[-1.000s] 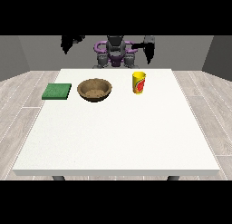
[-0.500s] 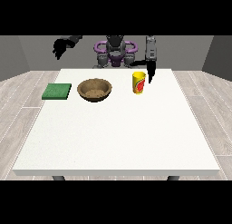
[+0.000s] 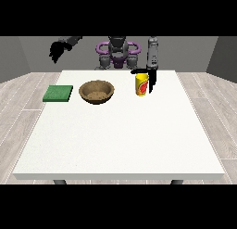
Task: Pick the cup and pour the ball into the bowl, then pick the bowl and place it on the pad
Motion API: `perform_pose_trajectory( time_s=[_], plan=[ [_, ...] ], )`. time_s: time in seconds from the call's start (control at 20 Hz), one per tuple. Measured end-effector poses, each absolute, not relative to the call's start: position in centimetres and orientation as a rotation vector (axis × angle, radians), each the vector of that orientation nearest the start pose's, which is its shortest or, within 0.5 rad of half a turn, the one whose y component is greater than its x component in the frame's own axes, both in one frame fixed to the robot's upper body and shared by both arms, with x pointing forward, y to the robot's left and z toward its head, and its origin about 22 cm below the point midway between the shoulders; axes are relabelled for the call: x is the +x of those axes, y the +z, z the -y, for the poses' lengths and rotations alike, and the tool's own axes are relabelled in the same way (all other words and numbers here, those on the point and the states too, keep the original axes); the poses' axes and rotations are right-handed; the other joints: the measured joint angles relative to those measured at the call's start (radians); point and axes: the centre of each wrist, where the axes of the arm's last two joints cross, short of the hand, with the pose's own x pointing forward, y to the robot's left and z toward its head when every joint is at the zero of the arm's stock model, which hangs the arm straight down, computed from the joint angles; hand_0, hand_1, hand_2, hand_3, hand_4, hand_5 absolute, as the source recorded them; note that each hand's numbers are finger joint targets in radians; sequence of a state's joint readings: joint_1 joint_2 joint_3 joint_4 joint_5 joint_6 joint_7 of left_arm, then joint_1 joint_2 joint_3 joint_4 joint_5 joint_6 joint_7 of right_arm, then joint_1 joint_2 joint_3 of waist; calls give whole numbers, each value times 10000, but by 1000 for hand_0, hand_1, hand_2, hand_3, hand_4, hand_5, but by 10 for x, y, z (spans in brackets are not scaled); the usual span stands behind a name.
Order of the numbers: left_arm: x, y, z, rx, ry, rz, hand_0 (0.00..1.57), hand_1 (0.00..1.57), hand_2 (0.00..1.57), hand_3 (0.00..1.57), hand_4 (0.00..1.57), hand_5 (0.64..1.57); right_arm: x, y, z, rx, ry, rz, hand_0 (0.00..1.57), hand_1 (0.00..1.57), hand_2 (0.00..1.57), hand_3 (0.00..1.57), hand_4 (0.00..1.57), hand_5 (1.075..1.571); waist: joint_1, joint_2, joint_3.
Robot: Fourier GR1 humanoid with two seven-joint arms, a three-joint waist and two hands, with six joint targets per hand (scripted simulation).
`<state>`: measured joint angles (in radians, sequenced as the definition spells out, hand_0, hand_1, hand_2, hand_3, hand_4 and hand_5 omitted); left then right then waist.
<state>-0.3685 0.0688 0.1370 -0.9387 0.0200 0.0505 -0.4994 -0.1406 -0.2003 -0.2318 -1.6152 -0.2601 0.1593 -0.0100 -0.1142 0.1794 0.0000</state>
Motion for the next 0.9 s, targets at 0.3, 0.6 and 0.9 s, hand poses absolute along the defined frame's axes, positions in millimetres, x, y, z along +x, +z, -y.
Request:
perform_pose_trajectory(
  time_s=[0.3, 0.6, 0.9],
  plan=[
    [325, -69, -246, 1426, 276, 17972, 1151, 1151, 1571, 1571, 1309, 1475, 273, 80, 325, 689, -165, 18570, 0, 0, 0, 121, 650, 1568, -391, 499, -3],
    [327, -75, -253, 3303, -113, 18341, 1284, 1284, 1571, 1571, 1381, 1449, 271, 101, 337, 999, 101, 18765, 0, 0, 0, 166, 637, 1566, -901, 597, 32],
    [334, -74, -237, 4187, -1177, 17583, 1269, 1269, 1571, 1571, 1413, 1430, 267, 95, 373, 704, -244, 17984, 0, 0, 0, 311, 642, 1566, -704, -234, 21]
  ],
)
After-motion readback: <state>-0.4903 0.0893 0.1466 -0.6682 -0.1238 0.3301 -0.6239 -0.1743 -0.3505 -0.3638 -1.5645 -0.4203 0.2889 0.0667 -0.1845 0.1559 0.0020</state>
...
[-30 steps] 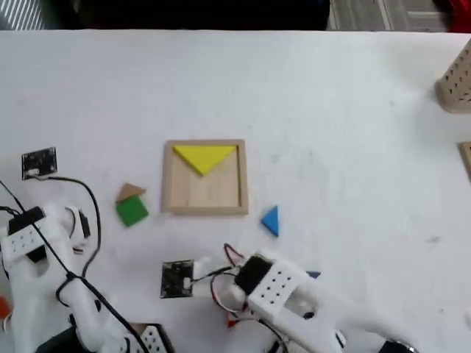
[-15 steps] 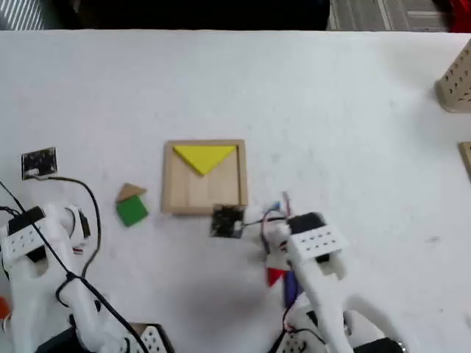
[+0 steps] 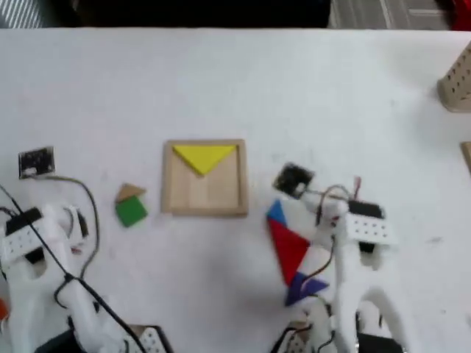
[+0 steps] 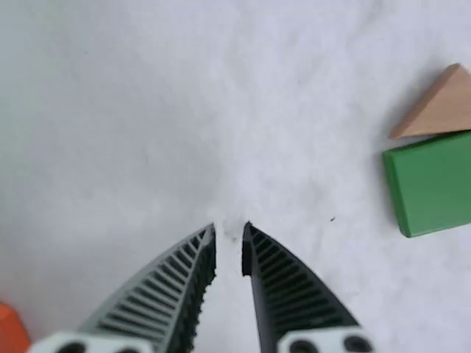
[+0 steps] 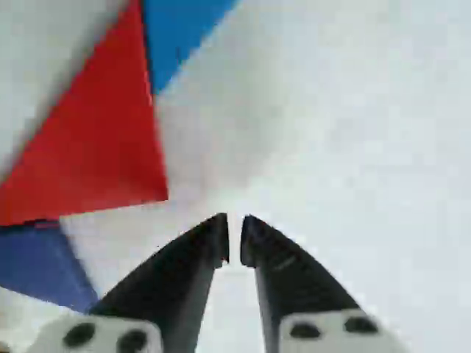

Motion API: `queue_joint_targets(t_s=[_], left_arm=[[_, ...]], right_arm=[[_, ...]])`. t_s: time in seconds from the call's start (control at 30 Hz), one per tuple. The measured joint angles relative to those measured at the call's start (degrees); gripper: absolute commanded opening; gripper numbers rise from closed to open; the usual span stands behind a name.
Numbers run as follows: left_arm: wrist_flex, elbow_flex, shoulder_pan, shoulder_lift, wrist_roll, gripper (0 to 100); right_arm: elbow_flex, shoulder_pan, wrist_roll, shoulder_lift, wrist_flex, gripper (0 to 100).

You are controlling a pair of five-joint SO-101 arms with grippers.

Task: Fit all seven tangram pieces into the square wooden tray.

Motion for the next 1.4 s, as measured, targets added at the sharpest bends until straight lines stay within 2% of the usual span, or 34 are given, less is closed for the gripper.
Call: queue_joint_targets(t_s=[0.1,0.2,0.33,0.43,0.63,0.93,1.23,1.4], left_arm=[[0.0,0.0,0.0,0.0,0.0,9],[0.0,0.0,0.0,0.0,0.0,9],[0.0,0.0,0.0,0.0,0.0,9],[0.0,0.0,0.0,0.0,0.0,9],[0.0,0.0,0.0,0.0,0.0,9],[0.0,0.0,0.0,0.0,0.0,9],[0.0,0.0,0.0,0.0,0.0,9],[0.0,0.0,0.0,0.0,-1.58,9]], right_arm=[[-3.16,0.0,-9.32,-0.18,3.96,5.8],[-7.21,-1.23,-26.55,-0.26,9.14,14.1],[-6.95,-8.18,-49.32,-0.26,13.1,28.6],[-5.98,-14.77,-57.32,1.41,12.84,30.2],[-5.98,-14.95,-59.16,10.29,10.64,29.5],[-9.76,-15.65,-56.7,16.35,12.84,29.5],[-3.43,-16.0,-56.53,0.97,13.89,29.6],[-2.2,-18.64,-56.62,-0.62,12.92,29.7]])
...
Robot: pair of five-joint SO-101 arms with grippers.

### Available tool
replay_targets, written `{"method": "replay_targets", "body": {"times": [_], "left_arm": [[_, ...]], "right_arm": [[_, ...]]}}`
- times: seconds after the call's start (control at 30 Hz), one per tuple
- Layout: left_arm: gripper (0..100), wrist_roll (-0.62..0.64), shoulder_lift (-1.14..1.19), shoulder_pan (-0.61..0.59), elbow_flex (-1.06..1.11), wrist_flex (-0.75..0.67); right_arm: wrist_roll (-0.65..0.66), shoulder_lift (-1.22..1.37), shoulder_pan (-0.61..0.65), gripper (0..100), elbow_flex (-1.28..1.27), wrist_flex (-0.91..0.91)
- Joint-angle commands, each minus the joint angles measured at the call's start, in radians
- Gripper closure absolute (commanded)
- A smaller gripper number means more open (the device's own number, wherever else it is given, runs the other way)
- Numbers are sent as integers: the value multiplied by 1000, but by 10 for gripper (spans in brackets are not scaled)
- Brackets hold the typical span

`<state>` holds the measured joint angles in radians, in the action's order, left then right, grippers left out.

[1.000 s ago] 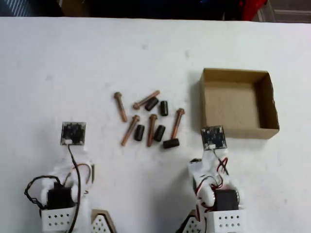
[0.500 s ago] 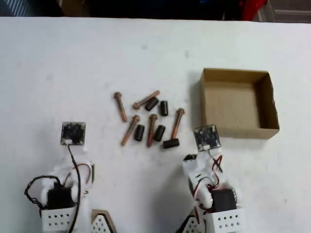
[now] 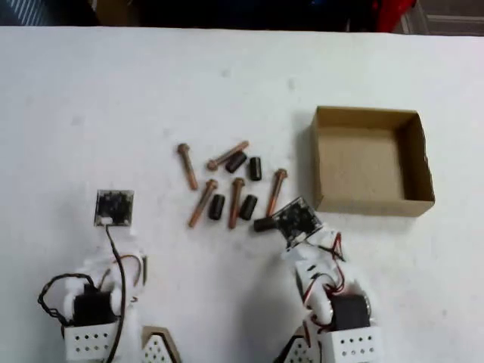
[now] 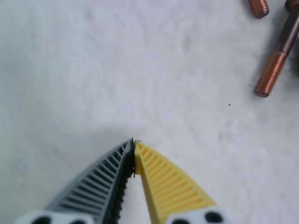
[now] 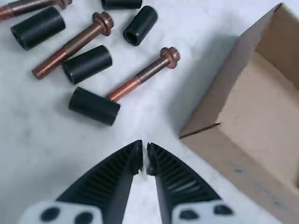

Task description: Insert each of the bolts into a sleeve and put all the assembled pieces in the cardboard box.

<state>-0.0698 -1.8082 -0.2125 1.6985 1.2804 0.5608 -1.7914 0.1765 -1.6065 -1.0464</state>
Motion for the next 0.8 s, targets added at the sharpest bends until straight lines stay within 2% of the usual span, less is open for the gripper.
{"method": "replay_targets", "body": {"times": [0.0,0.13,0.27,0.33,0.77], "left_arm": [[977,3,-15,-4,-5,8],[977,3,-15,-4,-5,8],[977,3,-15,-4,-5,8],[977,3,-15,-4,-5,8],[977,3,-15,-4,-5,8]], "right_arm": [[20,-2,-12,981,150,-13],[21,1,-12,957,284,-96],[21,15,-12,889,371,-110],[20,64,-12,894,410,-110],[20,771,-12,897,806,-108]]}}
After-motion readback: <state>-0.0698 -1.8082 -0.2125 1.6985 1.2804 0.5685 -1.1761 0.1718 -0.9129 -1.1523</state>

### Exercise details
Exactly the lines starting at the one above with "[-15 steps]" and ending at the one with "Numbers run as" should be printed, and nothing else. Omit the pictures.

### Answer for this exercise
[-15 steps] 
[+0 steps] 
[+0 steps] 
[+0 steps] 

Motion API: `queue_joint_targets(t_s=[_], left_arm=[[_, ...]], right_arm=[[_, ...]])`. t_s: time in seconds from the call's start (control at 30 Hz), one per tuple. The measured joint angles relative to those measured at the call's start (degrees); gripper: absolute commanded opening; gripper numbers rise from closed to open; the usual span stands behind a name.
Numbers run as follows: left_arm: wrist_flex, elbow_flex, shoulder_pan, shoulder_lift, wrist_roll, gripper (0 to 100); right_arm: elbow_flex, shoulder_pan, wrist_roll, shoulder_lift, wrist_flex, gripper (0 to 100).

The output above is the complete answer.